Creech led TAC from 1978 to 1984, a nearly unprecedented six-year stretch, driven by a commitment to reverse the mistakes in training and preparedness that he and others blamed on the failures of the Vietnam era. For Creech, the goal was to fly, review, and drill to ensure only the best tactics were employed and that pilots going into harm’s way could respond, correctly and automatically, to any challenge.
“So a lot of what we’re focusing on is really just back to basics,” Spain said. “Some of those don’t involve money. They involve behavior. They involve attention. They involve skill sets. They involve partnering. And what are we focused on inside of our wings to enable an operation to be as efficient, as effective as possible. And then, if resources come on top of that, I can take the most advantage of the resources.”
Air Force Chief of Staff Gen. Kenneth Wilsbach, who preceded Spain at ACC, witnessed those challenges and frustrations during his own tenure, and charged Airmen upon taking office as Chief “to fly and fix so we’re ready to fight and win.”
That’s where the parts shortage comes in: Years of just-in-time delivery proved efficient in peacetime but disincentivized contractors and suppliers from keeping spares on their shelves.
“We have to refill the stock of spare parts and support equipment,” Spain said. “And then we have to get more effective at getting things through depot repair lines and depot modification.”

Beyond readiness, Spain said he is focusing ACC on three areas:
- Adapt to the strategic environment. Air Force operators cannot expect to operate with impunity from bases that rarely come under attack. “We have to defend them, and I have to be able to move and maneuver within contact, whether that’s from a rocket force or from a long-range fires force of some other type,” Spain said. Deployed units must also be able to execute Agile Combat Employment, a concept for dispersing to smaller, remote operating locations. “You still have to generate airpower … while things are blowing up and while people are dying all around you. You have to put the weapon on the airplane that just landed. You have to do it in three minutes, and that plane has to get back off the ground,” Spain said.
- Bring the future forward. When new capabilities are provided to Air Combat Command, Spain said, “I have to be able to catch it normally, get an operational capability very quickly. … Are the people prepared to receive it?
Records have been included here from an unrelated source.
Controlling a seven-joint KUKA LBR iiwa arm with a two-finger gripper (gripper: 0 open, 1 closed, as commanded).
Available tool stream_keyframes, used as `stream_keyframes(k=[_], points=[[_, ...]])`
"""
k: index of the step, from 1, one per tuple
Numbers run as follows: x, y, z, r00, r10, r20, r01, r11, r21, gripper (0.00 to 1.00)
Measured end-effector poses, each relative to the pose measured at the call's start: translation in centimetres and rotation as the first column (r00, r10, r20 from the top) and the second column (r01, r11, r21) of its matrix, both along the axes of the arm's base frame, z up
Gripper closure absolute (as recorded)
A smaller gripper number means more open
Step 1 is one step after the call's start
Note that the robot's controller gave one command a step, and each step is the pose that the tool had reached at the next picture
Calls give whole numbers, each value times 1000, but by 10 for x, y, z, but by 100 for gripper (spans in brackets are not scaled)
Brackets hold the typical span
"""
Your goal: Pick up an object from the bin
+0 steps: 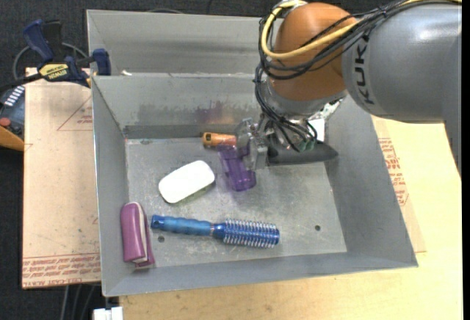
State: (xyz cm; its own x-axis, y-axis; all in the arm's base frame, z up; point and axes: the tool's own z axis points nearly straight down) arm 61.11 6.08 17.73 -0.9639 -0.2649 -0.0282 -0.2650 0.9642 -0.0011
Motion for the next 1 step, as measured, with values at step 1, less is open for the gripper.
stream_keyframes(k=[1], points=[[-1, 4, -14, 1000, 17, -2, -17, 1000, 0, 100]])
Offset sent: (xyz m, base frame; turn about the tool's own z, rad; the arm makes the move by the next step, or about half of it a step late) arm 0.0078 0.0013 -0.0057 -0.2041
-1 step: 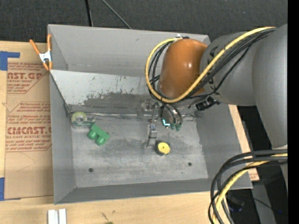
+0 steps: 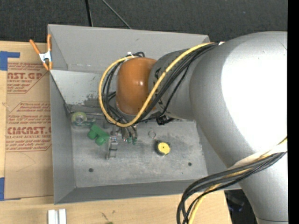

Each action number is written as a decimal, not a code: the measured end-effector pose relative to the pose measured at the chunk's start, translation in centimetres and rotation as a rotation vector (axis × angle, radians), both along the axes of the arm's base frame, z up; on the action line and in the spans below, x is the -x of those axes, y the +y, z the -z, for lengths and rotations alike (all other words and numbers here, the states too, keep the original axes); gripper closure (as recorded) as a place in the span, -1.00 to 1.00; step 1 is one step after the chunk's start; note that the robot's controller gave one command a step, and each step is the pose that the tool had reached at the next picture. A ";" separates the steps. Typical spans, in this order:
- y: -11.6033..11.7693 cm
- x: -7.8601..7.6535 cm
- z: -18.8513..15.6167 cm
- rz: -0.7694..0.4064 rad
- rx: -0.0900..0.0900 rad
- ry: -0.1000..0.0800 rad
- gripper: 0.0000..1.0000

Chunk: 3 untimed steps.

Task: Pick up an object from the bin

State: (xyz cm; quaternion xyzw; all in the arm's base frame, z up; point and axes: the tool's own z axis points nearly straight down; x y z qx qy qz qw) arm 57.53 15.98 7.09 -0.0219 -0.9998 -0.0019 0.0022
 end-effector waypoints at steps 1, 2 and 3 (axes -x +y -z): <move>2.2 -0.1 0.2 0.437 0.004 -0.004 -1.00; 2.1 -0.1 0.1 0.437 0.004 -0.005 1.00; 6.0 2.1 -12.5 0.390 -0.001 -0.010 1.00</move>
Offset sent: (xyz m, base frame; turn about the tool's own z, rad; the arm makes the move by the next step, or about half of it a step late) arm 0.0012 0.0207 -0.0009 0.4388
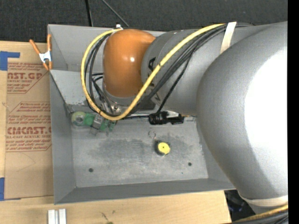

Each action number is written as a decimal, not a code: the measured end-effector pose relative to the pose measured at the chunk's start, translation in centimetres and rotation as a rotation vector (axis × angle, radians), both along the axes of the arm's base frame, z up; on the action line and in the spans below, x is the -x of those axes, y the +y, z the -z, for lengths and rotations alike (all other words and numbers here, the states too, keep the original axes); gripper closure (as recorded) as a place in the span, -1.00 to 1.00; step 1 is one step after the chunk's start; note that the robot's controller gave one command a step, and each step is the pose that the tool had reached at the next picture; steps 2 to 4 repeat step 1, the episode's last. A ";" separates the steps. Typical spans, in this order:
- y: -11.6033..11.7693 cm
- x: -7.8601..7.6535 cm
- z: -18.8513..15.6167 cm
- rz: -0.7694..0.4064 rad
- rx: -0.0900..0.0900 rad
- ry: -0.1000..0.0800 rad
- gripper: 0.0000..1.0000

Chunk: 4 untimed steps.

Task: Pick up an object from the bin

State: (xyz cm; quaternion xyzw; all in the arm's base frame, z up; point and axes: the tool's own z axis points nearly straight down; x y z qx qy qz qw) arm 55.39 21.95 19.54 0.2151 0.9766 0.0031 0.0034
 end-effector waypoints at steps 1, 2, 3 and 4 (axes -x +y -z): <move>0.1 2.1 -2.5 0.002 0.003 0.005 1.00; 0.1 2.1 -2.5 0.002 0.003 0.005 1.00; 0.1 2.1 -2.5 0.002 0.003 0.005 1.00; 0.1 2.1 -2.5 0.002 0.003 0.005 1.00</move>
Offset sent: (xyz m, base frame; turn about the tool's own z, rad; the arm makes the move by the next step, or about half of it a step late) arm -0.0209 -0.0004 0.0237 0.0038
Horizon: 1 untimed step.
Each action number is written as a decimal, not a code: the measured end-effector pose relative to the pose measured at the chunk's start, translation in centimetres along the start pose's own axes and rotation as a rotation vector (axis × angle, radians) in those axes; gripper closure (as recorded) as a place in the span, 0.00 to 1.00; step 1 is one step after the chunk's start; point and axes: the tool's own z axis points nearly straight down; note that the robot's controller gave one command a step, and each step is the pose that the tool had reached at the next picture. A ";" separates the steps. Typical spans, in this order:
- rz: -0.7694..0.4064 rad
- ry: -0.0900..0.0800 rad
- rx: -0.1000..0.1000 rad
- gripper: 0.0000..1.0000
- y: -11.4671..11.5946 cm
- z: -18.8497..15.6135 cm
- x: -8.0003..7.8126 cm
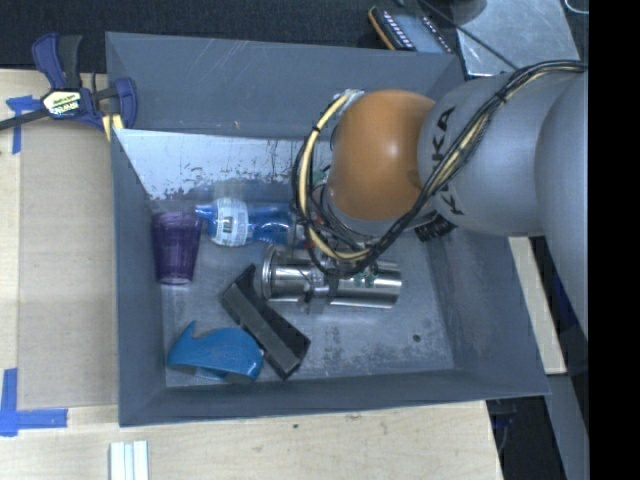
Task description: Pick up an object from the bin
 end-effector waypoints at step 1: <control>0.003 -0.008 -0.001 0.00 -0.1 -0.5 -0.2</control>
Offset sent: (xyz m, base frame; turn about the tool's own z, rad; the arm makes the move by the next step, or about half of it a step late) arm -0.0388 0.0033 -0.0591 0.1261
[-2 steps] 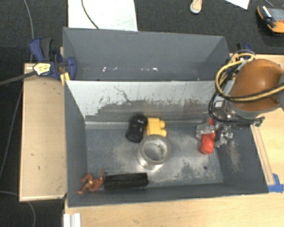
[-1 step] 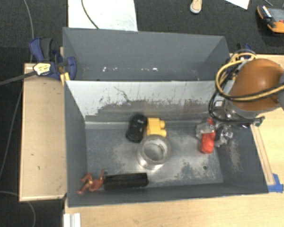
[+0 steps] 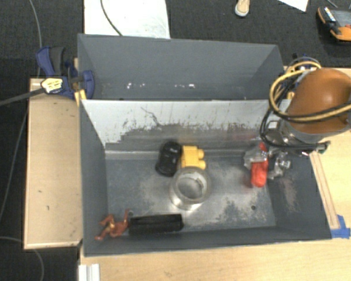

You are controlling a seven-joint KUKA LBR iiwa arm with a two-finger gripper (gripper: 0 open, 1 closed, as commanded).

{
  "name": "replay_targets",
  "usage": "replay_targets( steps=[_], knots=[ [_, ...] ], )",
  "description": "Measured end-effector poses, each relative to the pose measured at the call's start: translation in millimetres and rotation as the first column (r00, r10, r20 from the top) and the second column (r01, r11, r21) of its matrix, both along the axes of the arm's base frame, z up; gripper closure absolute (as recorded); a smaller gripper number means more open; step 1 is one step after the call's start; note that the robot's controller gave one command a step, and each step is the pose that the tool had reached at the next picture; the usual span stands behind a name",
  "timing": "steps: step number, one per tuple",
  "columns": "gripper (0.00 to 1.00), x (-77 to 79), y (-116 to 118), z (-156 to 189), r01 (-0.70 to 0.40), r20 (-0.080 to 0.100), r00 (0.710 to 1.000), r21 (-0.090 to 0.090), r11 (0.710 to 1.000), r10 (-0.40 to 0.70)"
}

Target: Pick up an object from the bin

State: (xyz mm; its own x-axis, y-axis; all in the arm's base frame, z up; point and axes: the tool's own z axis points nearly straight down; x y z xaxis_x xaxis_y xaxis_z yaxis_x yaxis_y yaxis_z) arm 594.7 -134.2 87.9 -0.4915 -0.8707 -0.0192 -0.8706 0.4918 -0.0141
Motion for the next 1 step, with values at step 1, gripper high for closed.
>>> replay_targets(
  steps=[1],
  knots=[
    [1.0,-2.8,1.2,33.9,0.003,-0.01,1.0,0.003,1.0,-0.003]
  ],
)
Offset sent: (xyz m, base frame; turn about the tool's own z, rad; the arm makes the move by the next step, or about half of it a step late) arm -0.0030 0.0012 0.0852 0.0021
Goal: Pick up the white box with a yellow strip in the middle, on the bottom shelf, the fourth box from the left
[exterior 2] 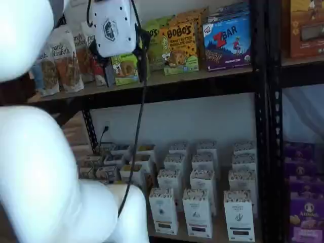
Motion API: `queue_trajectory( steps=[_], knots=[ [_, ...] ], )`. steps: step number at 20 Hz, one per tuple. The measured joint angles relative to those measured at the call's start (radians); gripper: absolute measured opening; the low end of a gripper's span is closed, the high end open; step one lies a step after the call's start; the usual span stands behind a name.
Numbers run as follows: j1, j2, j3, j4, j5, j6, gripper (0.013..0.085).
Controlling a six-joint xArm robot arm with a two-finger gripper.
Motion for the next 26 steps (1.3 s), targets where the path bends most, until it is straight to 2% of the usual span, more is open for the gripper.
queue_trajectory(
  steps=[2,3,6,10,15,19,26],
  knots=[
    [-0.077,0.026,-0.021,0.083,0.048,-0.032,0.085],
    [-0.088,0.028,-0.023,0.099,0.055,-0.038,0.085],
    [-0.094,0.025,-0.023,0.11,0.055,-0.043,0.085],
    [-0.083,0.01,-0.001,0.098,0.029,-0.041,0.085],
    [-0.02,-0.005,0.055,0.051,-0.029,-0.003,0.085],
    [0.036,-0.034,0.142,0.031,-0.136,0.041,0.085],
    [0.092,-0.04,0.263,0.013,-0.283,0.087,0.085]
  ],
)
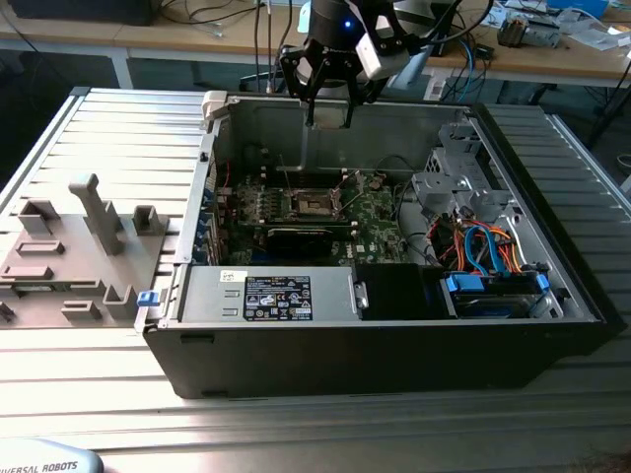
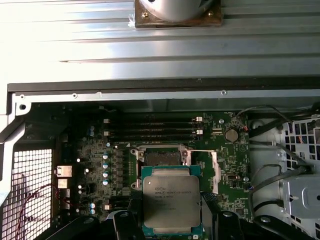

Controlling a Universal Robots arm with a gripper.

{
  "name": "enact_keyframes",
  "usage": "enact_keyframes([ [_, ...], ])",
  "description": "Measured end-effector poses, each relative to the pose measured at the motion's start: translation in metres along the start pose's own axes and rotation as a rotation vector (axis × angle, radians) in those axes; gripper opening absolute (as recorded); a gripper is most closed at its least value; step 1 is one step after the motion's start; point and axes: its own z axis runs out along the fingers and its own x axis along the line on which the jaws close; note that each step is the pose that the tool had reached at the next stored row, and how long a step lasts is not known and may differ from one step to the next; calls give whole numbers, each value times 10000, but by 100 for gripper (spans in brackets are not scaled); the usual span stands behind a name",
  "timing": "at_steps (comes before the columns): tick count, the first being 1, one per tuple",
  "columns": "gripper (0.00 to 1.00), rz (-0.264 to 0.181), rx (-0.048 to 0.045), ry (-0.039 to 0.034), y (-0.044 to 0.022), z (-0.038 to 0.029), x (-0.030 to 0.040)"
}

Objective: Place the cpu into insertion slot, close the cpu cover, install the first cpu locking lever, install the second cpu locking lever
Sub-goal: 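Place the cpu into insertion slot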

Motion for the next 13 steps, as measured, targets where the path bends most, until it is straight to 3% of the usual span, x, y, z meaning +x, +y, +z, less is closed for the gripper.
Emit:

Is the infrastructure in place to support [it] at the base?”
- Empowered leadership. “I want to push down authority to the lowest possible accountable level of expertise,” Spain said. “I don’t just want to push down authority. I want to push down authority to the right person who needs it at the right time and who can own the risk of using it. And that’s different than where we’ve been for the last 30 years. We’ve pulled a lot of that stuff up. We have to have leaders that are comfortable taking risks without looking over their shoulder. And if we want them to do that, they have to exercise that and … they’re going to make mistakes. They can’t be fired every time somebody makes a mistake.”
In each case, the objective is to make a little progress each day, Spain said.
“I would love to have two to four years of sanctuary to make all that stuff happen,” Spain said. But the reality is that change must come slowly while a host of ongoing missions continue unabated.
“We have to execute while we’re trying to get better,” he said. Resources may come sooner or they may take longer. In the meantime, it’s best to work on what you can fix in front of you. “You’re operating without a net and without a road, and we have to get better anyway,” he said. “So I’ve got 24 hours today to get a little bit better so I can be more ready tomorrow. What are you doing with your 24 hours? And if I stack those day after day after day, week after week, month after month, a year from now, we’re going to be better, resources or not.”